_PROBLEM_
Please find all lines containing "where" in the listing below and copy them.

_GIVEN DATA_

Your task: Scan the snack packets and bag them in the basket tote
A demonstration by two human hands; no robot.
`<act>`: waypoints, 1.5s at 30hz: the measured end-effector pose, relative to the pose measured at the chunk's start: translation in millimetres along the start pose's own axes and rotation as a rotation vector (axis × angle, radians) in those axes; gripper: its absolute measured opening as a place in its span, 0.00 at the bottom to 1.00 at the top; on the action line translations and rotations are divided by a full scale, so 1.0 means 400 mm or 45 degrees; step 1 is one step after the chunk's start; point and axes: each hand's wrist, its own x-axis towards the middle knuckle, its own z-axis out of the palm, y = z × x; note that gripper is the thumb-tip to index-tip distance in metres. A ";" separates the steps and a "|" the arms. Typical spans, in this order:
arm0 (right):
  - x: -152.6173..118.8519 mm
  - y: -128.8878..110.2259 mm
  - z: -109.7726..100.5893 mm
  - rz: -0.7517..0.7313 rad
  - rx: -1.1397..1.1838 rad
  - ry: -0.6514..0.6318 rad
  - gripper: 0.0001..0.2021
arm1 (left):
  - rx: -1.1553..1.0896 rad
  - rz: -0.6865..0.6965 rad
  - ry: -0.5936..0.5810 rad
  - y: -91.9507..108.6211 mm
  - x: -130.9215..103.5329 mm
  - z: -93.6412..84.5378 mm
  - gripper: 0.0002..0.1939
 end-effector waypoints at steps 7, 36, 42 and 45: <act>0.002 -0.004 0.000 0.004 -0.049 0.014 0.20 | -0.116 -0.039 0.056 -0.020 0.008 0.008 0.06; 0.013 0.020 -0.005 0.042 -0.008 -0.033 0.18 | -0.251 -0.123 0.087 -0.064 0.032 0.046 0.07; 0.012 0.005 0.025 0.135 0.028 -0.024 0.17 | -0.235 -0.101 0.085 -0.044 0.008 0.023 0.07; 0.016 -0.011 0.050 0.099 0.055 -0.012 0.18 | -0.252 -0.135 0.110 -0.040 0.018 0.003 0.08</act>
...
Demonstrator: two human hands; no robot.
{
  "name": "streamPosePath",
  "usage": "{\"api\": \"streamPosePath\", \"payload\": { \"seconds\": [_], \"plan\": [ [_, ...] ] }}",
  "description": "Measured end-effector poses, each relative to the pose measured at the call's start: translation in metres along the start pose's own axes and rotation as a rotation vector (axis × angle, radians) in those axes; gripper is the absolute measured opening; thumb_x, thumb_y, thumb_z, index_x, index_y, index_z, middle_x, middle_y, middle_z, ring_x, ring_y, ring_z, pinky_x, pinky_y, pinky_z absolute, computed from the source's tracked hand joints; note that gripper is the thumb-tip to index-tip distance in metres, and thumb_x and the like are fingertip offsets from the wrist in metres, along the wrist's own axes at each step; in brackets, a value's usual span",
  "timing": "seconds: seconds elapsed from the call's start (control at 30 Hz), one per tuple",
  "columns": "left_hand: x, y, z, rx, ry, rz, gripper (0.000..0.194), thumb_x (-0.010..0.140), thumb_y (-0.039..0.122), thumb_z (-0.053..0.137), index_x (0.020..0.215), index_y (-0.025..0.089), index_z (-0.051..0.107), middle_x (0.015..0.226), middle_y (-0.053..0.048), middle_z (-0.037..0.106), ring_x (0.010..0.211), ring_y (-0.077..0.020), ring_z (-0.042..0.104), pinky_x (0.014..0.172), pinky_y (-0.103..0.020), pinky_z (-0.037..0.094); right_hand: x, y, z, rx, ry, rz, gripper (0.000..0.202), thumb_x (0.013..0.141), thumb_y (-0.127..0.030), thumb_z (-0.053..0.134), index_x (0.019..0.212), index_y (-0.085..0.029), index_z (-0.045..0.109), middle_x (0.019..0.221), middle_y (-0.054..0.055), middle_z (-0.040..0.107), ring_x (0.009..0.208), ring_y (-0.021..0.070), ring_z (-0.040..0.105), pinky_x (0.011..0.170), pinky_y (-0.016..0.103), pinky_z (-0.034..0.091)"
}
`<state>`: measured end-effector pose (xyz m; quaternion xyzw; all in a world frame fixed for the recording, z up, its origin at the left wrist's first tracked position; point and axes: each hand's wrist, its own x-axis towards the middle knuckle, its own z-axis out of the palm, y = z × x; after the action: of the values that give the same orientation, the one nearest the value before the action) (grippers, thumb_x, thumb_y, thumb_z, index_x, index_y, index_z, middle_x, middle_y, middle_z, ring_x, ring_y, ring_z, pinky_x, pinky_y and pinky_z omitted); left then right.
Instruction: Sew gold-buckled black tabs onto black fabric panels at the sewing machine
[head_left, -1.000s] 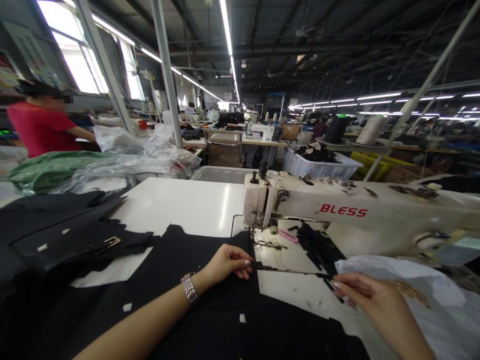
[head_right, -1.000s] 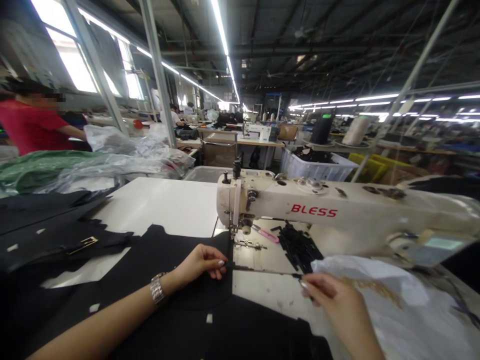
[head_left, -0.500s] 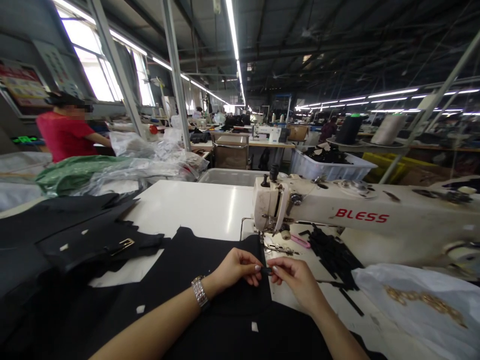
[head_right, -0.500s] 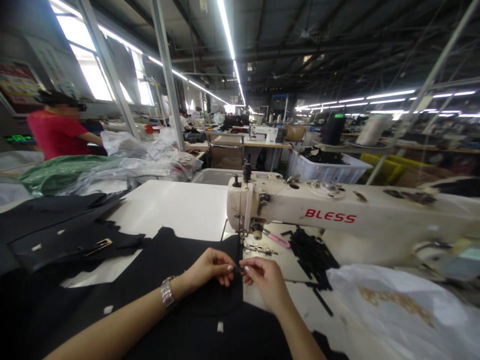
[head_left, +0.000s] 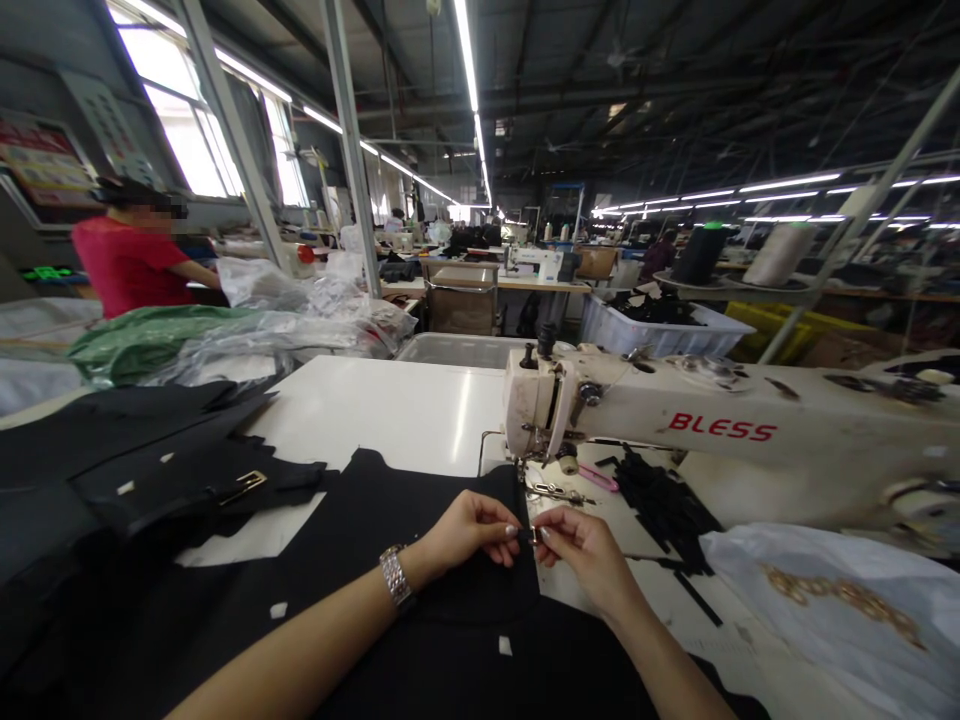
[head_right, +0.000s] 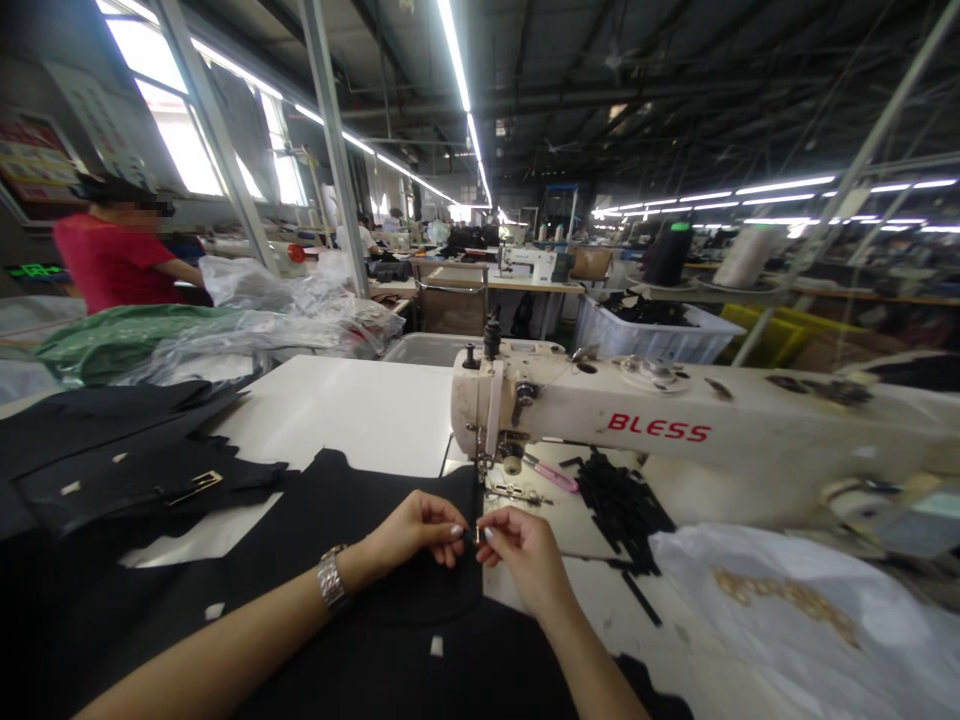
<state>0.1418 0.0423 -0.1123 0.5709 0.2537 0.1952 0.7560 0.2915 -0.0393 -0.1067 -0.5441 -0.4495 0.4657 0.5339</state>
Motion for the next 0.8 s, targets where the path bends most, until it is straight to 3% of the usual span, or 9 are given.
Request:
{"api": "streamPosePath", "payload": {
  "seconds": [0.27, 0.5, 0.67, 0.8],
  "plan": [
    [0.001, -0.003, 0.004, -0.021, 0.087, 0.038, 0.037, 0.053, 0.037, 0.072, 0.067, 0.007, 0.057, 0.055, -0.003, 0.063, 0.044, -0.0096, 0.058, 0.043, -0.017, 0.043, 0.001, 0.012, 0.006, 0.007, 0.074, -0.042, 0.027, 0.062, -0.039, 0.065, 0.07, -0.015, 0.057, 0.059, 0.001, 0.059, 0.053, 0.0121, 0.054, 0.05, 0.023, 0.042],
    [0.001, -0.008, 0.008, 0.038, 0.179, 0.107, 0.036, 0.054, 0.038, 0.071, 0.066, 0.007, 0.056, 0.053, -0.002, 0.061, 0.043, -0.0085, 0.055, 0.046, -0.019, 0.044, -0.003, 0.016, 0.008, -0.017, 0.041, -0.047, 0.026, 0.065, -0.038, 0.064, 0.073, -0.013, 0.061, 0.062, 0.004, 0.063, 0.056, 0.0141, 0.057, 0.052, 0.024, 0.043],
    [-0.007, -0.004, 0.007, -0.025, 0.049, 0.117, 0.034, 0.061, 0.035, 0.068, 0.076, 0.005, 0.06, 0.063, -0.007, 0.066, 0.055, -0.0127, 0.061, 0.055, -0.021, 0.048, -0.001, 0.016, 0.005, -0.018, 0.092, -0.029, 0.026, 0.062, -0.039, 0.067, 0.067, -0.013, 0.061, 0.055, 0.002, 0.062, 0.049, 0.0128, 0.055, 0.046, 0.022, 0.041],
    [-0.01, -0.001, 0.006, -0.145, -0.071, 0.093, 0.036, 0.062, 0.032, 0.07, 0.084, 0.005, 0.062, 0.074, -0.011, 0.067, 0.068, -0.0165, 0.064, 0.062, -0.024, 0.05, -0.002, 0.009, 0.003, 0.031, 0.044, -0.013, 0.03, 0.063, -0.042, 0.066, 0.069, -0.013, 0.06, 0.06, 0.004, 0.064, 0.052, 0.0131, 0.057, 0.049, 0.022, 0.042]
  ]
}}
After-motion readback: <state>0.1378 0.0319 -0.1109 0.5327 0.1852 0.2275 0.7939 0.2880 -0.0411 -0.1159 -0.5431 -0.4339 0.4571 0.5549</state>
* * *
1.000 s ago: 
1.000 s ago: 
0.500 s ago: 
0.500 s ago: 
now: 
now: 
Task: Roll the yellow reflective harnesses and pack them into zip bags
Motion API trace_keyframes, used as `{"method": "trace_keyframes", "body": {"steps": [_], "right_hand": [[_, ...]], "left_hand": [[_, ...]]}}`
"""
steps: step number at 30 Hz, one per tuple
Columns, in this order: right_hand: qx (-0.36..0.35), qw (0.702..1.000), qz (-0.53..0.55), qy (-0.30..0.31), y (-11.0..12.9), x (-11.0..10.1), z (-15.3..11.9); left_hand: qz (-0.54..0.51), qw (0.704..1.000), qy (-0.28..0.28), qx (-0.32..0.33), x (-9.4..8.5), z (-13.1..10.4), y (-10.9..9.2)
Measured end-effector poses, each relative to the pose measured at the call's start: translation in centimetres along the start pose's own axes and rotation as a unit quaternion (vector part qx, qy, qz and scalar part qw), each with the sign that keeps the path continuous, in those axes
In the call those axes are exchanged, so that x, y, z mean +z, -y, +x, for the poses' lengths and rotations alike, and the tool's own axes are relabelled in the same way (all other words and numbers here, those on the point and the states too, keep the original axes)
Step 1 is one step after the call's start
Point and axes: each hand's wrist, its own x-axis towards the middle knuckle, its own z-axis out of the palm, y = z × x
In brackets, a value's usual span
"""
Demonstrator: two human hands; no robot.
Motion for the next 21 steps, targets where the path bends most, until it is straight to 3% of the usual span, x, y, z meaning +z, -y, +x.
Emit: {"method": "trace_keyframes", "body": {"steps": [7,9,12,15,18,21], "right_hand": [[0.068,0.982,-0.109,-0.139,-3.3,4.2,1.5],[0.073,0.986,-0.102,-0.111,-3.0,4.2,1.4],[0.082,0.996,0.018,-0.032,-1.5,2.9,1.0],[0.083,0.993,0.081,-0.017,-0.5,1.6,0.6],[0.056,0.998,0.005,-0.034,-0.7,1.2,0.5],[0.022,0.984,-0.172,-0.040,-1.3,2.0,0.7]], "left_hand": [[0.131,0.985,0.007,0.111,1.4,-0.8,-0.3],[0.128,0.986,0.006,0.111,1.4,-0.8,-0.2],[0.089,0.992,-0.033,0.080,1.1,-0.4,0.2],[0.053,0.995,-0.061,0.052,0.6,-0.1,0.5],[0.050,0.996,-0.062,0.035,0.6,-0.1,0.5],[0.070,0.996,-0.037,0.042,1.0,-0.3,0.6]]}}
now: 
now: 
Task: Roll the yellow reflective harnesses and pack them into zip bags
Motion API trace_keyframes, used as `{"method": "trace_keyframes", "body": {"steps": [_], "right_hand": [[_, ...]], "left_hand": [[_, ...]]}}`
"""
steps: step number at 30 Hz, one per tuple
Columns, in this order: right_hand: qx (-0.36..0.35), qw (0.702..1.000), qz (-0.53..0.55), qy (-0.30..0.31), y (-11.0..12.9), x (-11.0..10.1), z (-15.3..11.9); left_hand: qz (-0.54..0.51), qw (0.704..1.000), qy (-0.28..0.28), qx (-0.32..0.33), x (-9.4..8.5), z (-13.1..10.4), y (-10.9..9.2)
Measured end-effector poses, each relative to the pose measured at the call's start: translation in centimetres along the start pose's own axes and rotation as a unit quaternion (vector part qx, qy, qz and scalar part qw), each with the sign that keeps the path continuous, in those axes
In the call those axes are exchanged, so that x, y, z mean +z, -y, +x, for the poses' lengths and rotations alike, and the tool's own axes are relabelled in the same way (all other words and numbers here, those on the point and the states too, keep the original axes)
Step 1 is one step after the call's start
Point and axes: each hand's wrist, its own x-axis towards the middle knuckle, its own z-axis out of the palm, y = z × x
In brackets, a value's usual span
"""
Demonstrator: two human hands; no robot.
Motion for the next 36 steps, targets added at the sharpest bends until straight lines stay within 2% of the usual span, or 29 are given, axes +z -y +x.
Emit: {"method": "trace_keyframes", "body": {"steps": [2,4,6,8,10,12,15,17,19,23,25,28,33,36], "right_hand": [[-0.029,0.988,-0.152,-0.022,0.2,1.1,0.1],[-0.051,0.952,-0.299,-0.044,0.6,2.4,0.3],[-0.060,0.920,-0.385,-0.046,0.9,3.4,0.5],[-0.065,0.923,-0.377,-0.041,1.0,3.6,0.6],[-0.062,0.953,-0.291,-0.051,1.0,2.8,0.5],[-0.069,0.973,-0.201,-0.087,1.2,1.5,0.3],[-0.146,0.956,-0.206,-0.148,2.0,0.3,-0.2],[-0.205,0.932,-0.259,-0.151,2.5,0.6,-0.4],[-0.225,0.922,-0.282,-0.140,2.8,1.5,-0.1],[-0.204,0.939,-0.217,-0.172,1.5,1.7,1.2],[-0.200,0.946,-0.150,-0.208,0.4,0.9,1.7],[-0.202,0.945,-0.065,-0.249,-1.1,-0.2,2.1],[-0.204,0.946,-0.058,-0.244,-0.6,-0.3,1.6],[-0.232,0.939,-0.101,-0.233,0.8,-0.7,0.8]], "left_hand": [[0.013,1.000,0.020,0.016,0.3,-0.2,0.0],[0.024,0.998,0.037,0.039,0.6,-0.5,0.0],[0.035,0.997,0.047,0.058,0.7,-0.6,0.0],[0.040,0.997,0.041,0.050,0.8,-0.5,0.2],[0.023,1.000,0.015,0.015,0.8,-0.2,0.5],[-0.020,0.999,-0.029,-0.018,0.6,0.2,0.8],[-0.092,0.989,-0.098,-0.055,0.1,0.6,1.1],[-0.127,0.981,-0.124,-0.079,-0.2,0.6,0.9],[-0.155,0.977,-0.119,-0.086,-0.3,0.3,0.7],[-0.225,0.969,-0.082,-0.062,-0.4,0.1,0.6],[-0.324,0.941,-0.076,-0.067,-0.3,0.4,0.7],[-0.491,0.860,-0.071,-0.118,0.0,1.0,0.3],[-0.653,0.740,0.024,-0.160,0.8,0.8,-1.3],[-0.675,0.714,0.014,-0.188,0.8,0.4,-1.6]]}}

_RESULT_
Motion for the next 0.8 s, targets where the path bends most, until it is straight to 3% of the usual span, or 9 are given.
Motion for the next 21 steps, targets where the path bends most, until it is straight to 3% of the usual span, x, y, z meaning +z, -y, +x.

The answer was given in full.